R(Best) -v- The Chief Land Registrar and the Secretary of State for Justice [2015] EWCA Civ 17
This adverse possession case did not involve a Gypsy or a Traveller but very occasionally you do come across Gypsies and Travellers who have been on land for many years where it is not clear who the owner of the land is.
The brief facts were that Mr Best had noticed an empty and vandalised property while working on a property next door in 1997. He had been told that the owner had died and that a son had not been seen for years. Mr Best entered the property and did work to it. He replaced ceilings and skirting boards, and electric and heating fitments; he plastered and painted walls. He did this intending to make it his permanent residence. He moved in at the end of January 2012.
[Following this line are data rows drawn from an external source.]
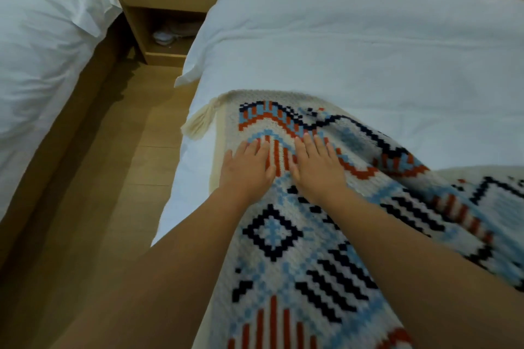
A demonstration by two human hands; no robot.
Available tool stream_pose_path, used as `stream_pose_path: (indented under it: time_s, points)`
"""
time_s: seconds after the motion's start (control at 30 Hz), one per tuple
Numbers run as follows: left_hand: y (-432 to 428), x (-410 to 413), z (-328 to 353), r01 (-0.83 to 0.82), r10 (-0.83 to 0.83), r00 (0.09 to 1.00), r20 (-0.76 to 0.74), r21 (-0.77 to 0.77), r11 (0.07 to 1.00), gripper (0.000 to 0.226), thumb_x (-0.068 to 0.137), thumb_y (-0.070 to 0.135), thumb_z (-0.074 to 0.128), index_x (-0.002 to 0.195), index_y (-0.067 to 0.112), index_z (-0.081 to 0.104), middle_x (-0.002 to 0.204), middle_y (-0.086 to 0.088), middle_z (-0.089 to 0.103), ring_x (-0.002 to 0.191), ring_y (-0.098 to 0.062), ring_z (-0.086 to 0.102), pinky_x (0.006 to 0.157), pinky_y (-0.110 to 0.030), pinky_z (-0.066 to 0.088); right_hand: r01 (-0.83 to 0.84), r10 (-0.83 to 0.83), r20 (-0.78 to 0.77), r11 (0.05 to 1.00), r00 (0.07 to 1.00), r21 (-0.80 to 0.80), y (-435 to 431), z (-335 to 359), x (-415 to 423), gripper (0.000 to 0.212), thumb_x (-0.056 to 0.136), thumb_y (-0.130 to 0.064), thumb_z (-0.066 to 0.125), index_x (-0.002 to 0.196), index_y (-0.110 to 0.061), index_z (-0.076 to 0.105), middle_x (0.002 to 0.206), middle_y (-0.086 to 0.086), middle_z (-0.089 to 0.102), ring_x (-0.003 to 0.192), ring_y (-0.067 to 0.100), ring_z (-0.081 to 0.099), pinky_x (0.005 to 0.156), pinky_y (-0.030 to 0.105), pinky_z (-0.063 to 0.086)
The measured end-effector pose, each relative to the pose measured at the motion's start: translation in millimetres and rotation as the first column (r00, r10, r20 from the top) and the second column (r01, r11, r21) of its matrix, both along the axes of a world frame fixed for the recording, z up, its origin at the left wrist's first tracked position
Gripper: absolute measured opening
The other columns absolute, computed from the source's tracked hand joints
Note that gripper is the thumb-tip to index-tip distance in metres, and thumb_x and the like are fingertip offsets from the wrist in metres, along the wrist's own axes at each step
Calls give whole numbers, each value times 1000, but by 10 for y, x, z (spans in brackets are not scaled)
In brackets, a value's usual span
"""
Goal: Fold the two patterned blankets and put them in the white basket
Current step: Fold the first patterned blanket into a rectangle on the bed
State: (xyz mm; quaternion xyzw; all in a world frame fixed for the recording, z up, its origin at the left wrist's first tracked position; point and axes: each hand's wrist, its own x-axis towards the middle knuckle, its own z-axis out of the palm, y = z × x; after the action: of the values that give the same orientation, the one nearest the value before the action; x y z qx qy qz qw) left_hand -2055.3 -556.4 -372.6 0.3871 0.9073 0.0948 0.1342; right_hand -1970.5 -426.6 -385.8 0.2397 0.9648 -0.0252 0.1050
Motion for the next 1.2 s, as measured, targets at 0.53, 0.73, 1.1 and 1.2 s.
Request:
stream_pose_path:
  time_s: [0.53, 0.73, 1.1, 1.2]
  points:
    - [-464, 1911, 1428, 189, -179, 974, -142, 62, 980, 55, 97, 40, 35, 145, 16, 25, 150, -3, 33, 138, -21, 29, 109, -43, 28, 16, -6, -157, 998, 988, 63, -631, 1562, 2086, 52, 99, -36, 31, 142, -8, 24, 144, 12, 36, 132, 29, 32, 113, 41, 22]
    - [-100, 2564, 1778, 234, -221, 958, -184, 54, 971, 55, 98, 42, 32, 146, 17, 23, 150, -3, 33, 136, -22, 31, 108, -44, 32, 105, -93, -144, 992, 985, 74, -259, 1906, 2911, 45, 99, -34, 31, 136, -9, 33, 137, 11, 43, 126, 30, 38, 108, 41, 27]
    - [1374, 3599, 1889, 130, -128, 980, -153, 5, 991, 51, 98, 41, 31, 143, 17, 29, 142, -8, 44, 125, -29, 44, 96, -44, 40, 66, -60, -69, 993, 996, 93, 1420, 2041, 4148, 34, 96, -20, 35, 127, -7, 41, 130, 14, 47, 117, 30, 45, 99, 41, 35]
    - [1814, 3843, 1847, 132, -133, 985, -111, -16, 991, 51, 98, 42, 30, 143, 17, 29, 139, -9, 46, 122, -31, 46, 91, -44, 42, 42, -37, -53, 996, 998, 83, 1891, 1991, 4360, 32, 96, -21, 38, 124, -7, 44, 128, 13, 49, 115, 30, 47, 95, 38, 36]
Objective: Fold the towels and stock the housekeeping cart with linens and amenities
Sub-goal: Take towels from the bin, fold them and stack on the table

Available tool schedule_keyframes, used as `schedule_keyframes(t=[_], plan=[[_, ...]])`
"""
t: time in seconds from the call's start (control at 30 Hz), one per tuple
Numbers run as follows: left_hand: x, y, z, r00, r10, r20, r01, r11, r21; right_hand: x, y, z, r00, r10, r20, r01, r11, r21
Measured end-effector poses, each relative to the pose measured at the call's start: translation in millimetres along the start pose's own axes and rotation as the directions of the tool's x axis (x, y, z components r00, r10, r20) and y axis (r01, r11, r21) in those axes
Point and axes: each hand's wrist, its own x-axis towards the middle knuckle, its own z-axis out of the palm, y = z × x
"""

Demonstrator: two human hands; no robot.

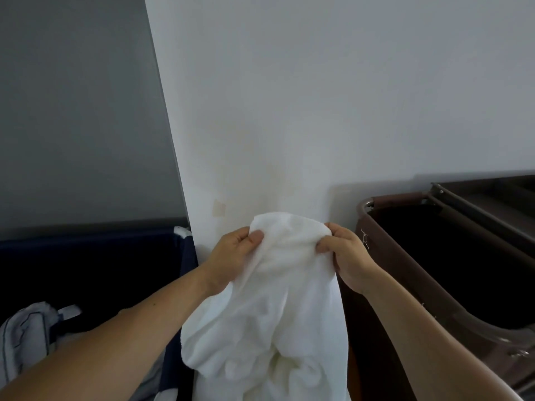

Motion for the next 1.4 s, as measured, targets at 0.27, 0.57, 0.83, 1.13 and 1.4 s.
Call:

He said that he had treated the house as his own since 2001. There had been no disputes about his possession of the property but he occupied it without anyone’s consent. In reality, as a trespasser, Mr Best had been living in the building in breach of the criminal law as from 1 September 2012, when s144 Legal Aid Sentencing and Punishment of Offenders Act (LASPOA) 2012 (making squatting in a residential building a criminal offence) came into force. Mr Best sought to register title through adverse possession in November 2012, the application being on the basis of the 10 years required by Schedule 6 paragraph 1 to the Land Registration Act 2002. The Chief Land Registrar decided that the application would be cancelled on the basis that the effect of s144 LASPOA prevented the Claimant relying on any period of adverse possession which involved a criminal offence to establish the basis for an application for registration as the proprietor.
Mr Best was successful in an application for judicial review and the appeal to the Court of Appeal by the Chief Land Registrar was dismissed. Mr Best was able to claim adverse possession even though he had recently been in breach of the criminal law with regard to living in the property.